Problem to work on:
Show each line of the listing in which the word "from" occurs.

======== The data

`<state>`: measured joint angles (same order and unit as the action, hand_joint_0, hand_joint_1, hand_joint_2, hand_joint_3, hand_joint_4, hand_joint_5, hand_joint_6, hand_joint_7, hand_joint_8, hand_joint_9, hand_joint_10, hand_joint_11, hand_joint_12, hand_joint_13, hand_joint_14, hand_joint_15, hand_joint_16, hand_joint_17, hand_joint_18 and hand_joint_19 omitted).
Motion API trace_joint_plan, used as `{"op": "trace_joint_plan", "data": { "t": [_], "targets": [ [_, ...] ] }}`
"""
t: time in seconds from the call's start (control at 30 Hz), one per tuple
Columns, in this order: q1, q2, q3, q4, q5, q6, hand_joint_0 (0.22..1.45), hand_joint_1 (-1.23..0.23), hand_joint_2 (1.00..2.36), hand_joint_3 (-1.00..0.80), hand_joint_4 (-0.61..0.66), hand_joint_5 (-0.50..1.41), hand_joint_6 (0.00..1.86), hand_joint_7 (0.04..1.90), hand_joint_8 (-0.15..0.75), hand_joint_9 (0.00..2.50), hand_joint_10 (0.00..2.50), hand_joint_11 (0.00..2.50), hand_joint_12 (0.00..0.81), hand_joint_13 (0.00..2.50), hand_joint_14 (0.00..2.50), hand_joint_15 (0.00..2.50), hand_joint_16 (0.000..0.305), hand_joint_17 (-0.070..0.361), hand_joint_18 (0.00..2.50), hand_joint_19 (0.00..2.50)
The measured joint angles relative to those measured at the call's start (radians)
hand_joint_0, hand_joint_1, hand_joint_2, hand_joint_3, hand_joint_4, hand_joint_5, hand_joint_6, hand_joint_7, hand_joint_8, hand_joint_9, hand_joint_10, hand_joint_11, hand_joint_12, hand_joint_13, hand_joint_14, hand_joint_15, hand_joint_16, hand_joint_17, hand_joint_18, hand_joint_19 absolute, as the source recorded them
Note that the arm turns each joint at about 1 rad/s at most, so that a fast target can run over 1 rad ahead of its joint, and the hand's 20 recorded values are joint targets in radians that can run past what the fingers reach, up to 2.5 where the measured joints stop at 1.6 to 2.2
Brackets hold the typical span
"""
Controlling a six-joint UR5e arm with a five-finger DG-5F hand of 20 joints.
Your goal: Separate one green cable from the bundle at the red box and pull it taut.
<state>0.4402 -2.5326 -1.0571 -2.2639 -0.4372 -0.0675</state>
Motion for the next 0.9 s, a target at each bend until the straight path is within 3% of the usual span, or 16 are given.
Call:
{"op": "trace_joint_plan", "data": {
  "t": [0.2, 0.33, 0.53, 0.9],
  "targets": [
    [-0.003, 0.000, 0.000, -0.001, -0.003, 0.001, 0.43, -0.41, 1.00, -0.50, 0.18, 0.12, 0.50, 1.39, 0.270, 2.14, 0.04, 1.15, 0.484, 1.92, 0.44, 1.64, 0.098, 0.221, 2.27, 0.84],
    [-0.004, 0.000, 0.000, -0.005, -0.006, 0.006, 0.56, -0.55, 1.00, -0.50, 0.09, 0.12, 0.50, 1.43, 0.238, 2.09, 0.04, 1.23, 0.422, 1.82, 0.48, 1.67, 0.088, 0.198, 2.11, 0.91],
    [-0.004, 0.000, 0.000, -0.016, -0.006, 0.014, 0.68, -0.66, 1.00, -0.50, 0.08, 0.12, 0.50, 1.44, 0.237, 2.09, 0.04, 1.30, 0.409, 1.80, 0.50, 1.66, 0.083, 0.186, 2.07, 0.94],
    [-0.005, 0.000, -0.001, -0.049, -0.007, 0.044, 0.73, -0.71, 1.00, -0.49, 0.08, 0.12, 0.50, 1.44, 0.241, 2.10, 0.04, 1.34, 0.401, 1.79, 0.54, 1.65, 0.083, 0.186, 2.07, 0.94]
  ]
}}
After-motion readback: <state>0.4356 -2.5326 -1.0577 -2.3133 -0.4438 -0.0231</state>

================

Solution for this problem:
t: time in seconds from the call's start (control at 30 Hz), one per tuple
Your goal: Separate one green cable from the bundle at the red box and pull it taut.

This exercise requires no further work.